#### Exercise goal:
The lines below that include "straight" are to be found and copied.

#### Stored entries:
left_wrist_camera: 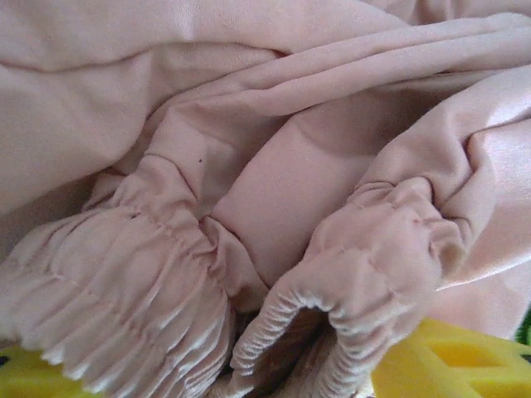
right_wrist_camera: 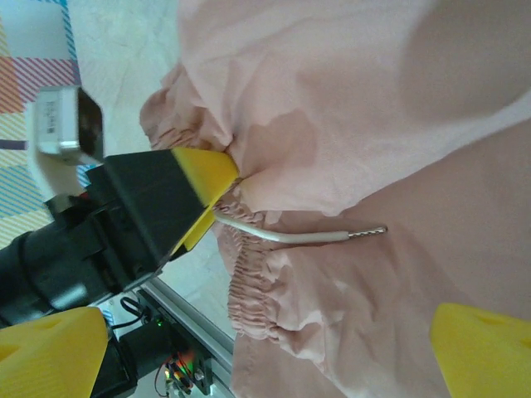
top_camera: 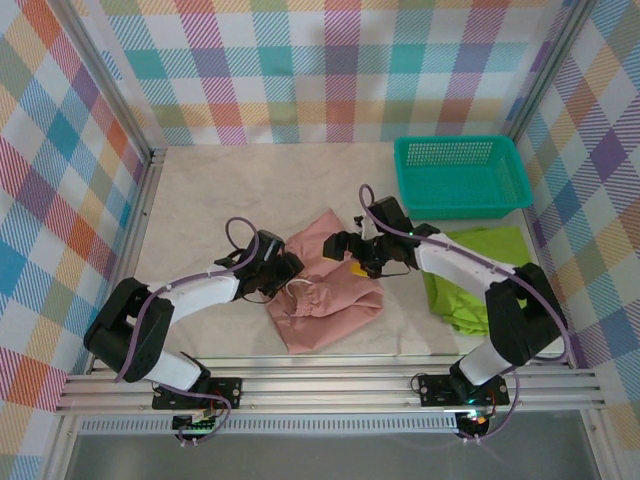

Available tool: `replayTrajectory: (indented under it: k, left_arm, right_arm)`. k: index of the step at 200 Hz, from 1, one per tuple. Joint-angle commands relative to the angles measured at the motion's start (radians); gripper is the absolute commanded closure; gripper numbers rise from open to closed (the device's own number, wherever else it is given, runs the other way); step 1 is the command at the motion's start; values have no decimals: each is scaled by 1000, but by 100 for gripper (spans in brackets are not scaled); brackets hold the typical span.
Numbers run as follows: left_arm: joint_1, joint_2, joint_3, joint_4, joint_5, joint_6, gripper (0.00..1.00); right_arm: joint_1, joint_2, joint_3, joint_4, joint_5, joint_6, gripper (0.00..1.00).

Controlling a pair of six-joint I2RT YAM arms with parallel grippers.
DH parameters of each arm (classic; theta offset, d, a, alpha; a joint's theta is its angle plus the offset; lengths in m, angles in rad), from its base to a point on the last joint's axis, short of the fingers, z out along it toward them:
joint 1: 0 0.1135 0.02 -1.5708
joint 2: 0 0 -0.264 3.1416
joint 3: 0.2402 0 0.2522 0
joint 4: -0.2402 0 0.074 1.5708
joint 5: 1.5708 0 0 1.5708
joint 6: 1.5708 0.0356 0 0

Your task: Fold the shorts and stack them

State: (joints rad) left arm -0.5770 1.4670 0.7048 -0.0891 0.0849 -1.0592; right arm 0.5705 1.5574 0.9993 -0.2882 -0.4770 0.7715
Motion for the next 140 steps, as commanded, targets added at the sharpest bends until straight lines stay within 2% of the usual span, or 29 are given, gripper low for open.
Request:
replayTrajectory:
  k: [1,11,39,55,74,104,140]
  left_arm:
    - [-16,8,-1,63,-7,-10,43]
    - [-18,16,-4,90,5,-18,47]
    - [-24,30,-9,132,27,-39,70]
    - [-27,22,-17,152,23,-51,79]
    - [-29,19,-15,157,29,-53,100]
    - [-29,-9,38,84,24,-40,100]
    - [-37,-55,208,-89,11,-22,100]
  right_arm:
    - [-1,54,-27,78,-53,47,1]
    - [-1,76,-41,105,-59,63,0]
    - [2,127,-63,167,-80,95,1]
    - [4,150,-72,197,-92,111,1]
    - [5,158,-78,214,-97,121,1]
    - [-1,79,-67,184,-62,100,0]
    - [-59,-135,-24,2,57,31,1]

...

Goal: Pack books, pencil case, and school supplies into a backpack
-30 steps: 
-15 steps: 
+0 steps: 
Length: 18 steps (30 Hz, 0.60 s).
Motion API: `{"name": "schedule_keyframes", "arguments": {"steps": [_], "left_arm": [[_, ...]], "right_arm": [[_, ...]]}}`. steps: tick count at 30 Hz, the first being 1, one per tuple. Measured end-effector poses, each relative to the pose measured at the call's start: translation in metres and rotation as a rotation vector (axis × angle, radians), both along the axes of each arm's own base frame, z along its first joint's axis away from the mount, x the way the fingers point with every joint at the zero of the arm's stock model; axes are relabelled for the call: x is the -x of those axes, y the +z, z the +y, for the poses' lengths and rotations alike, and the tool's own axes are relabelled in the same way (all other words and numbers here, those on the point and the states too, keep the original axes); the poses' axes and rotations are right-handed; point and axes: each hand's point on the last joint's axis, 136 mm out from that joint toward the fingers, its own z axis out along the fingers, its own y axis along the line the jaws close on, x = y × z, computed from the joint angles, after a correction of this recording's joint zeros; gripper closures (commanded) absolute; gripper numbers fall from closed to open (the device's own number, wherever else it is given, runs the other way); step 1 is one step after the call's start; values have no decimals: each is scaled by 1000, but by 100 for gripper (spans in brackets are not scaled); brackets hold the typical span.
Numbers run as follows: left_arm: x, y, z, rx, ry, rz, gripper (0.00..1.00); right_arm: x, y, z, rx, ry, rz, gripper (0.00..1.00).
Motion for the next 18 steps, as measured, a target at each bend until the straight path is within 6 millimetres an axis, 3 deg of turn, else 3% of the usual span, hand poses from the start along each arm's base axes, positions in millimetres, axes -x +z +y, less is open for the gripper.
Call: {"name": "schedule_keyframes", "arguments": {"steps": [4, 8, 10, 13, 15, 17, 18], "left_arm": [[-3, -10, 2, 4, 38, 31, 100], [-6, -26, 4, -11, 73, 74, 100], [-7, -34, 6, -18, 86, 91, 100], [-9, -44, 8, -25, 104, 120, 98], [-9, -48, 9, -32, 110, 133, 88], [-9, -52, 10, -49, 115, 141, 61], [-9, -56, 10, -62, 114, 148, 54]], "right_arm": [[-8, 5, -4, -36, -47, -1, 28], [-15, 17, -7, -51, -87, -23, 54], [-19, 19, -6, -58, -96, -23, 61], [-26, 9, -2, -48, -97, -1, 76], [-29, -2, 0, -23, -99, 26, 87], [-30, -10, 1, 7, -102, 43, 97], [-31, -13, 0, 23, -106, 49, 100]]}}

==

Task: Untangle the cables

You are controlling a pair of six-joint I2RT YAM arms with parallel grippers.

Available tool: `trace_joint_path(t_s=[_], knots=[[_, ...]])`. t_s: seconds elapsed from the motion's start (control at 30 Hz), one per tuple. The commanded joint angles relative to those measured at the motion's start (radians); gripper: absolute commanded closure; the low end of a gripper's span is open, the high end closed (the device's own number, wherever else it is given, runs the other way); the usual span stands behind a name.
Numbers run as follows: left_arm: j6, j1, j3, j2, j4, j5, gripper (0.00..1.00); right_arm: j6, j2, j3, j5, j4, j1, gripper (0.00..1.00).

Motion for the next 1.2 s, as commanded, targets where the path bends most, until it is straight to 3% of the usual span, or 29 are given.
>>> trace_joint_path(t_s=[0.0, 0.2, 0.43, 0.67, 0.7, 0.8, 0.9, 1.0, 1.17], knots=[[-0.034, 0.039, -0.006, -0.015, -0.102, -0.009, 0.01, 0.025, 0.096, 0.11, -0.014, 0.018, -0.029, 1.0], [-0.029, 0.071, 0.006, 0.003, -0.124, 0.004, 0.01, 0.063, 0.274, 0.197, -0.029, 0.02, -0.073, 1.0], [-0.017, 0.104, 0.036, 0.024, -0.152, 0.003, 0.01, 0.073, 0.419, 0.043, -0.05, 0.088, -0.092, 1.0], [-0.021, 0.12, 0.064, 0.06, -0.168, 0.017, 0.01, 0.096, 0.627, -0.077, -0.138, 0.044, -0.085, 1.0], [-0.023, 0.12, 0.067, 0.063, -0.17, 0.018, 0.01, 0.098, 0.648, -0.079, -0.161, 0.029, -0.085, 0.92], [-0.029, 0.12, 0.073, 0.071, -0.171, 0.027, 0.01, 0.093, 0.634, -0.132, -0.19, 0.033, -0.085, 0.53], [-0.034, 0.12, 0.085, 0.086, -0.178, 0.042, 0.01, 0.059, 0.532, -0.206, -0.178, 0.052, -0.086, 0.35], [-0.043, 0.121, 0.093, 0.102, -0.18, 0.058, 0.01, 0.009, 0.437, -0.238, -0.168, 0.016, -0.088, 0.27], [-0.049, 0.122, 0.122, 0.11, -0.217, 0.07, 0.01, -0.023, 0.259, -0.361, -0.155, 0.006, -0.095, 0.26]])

#### Response to this task:
Motion for the next 140 steps, as commanded, targets added at the sharpest bends until straight lines stay within 2% of the usual span, or 29 are given, gripper low for open.
Motion for the next 18 steps, as measured, a target at each bend until the straight path is within 6 millimetres an axis, 3 deg of turn, else 3% of the usual span, hand poses from the start along each arm's base axes, positions in millimetres, axes -x +z +y, less is open for the gripper.
Motion for the next 1.2 s, as commanded, targets where the path bends most, until it is straight to 3% of the usual span, or 29 are given.

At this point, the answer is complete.